A fallen son of Ireland

Captain Patrick White was a former carpenter who became active in the Irish War of Independence.  Following arrest, he was sent to Spike Island on the 12th of April 1921,  from Cork Male Gaol.  White was in his mid-thirties and a captain in the Meelick Company of the East Clare Brigade of the IRA, having been involved with the Irish Volunteers since 1914.  He was among a group attempting to meet the gun-running ship the Aud in 1916, only to hear of its capture and later sinking close to Spike Island.  It was after participating in an attack on Crown Forces at Cartloe, Clare, in which two RIC officers were killed, that White was apprehended, along with his friend Thomas Ringrose.  Both men suffered the trauma of being used as human shields on British convoys, to prevent their fellow IRA members from attacking the vehicles for fear of injuring them.  It was a relief to both rebels to be taken off the mainland to Spike, White reportedly saying to his friend Ringrose ‘We are safe now’.

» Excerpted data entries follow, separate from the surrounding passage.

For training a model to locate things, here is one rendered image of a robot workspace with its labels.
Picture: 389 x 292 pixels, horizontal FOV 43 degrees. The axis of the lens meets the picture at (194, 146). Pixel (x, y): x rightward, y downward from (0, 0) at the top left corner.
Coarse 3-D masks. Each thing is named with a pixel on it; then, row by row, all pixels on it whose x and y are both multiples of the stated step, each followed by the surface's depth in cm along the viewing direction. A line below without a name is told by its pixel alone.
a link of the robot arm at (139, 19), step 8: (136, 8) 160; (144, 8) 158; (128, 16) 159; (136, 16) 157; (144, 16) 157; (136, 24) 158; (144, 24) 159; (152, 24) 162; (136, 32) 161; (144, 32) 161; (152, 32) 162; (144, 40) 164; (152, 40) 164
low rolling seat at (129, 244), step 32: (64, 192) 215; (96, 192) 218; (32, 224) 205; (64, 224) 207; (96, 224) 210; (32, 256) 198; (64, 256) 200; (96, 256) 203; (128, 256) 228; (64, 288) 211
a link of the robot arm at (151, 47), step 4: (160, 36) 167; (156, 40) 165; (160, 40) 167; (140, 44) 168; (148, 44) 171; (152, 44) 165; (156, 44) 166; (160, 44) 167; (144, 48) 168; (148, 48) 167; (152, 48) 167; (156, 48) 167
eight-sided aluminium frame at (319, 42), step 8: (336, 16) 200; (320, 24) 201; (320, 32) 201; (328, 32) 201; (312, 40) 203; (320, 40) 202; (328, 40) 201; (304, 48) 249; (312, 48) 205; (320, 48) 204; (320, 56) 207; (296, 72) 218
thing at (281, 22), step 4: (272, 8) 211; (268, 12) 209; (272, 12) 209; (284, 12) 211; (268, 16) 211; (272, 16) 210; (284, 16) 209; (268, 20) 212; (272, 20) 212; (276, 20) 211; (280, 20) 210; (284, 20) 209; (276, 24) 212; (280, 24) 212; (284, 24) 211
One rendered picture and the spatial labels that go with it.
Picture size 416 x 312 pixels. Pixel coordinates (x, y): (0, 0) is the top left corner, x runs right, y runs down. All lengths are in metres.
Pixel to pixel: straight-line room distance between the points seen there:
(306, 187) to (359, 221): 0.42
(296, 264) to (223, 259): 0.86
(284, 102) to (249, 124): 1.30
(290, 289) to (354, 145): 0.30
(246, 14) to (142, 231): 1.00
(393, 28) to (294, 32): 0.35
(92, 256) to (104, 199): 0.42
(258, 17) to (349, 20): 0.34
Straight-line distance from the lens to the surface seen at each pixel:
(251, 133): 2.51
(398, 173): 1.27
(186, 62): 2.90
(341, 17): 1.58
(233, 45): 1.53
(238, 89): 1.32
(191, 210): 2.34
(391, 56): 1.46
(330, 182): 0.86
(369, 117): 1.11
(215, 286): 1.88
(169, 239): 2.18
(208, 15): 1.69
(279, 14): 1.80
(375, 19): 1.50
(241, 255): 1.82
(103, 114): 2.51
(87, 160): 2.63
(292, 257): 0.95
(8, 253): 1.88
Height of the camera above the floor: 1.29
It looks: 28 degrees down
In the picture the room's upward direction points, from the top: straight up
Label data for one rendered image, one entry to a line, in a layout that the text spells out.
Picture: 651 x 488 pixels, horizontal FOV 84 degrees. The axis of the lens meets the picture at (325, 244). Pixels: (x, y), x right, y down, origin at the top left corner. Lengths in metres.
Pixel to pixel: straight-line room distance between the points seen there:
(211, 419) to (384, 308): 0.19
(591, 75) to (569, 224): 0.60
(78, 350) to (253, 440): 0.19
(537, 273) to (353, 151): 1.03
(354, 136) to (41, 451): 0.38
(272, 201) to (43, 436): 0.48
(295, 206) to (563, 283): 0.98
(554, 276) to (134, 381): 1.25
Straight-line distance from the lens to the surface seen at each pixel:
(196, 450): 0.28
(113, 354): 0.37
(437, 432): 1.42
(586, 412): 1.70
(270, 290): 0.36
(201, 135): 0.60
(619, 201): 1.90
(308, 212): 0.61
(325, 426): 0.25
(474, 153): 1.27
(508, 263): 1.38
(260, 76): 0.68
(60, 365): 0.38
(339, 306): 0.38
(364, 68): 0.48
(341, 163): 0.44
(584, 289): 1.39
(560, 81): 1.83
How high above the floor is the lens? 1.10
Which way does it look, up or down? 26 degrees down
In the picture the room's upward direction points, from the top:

Shot while playing hurling

There was nothing unusual about the day, or the playing of sport in the prison compound, which was separated from the parade ground and patrolling armed guards by a 15 foot high barbed wire fence.  Games typically took place in the late afternoon, ahead of the 8pm order to head indoors.  Just before 6pm that evening the men knocked the ball among them until it went astray, rolling under the wire towards the parade ground where it stopped.  Patrick White was closest and he ran to retrieve the ball, reaching to free it, when a sentry standing nearby raised his gun, pulled the trigger, and shot Patrick White.  The shot rang around the fortress, startling birds and stunning the men who had been playing hurling with Patrick.  After a moment of disbelief Patrick’s fellow internees rushed to his side.  Prison guards raced to the location of the sentry, to ascertain what had happened.  The internees saw the camp commandant quiz the soldier and insist he unload his weapon, before he was removed.  The camps military doctor came to begin first aid, but the equally sudden arrival of the prison chaplain, Father Callanan, was an ominous sign.  Patrick White’s comrades stood back and prayed, fearing the worst, and those fears seemed realised when the chaplain began administering the last rites.  White was lifted into a stretcher and carried to the prison hospital where the medical attendant fought to save him, but the bullet had done its work.  Patrick White died of at approximately 7.20pm, murdered while imprisoned on Spike Island Cork.

Home to County Clare

White’s body was taken to the A block, where his countrymen held a vigil guard of honour overnight, not leaving him alone for a second.  Hut one, A block, Spike Island, was a place of pain and suffering that night, as the soldiers of Ireland stood over their fallen friend, distraught and mute in disbelief.  The following morning at 8.30am the cold body of Patrick White was lifted to the prison chapel, where a mass was held in solemn silence.  When it ended his friends lifted the body back to hut one where it remained for two more days, while arrangements were made.  On June 03rd, three days after the shooting, the body of Patrick White, now in a simple timber coffin, was brought once again to the prison chapel for a requiem Mass, before being carried by his fellow prisoners from the chapel towards the pier.  Every single one of the prisoners and internees well enough to be present were there, lining the parade ground in tribute as the coffin passed.  A select few of his fellow internees were permitted to carry his coffin beneath the forts entrance, out beyond the walls of the prison that confined him to catch sight of the mainland he was deprived of.  An Ireland he had fought to free.  On arrival to the pier they loaded his coffin on to a waiting ship, and turned to march back to captivity, looking over their shoulders as Patrick White, friend and fellow Republican, was taken on his last journey.  His body was transported to Cobh where it was sent by train to his hometown of Meelick, County Clare, to be buried by his family.  They might have feared, but could never have foreseen, that the next time they saw their relation following his arrest, would be at his burial.

 

The IRA internees and prisoners made their way to their huts that evening in low, angry mood.  They were aware that an investigation was being held on that very day, 03rd June, expedited in the hope that some form of action would reduce the risk of reprisal.  The very first person called to speak at the Military Court of inquiry was the only person who truly mattered – Private Whitehead, Second Battalion, Kings Own Scottish Borderers, who had been standing at number two sentry post when Patrick White approached the wire, and he shot White dead.  His words were calculated and simple;  “My orders were to fire at any internee tampering with the wire.  The deceased was stretching out his hand through the wire to get a ball.  In accordance with my orders I fired at him and hit him”. His defence stated that sentries had received written orders to fire without warning on a prisoner if they interfered with the wire.  With such a clear instruction and a calculated and calm claim of innocence from the soldier, the inquiry concluded; “That the deceased was himself to blame, in as much as he tampered with the wire surrounding the compound in defiance of orders”.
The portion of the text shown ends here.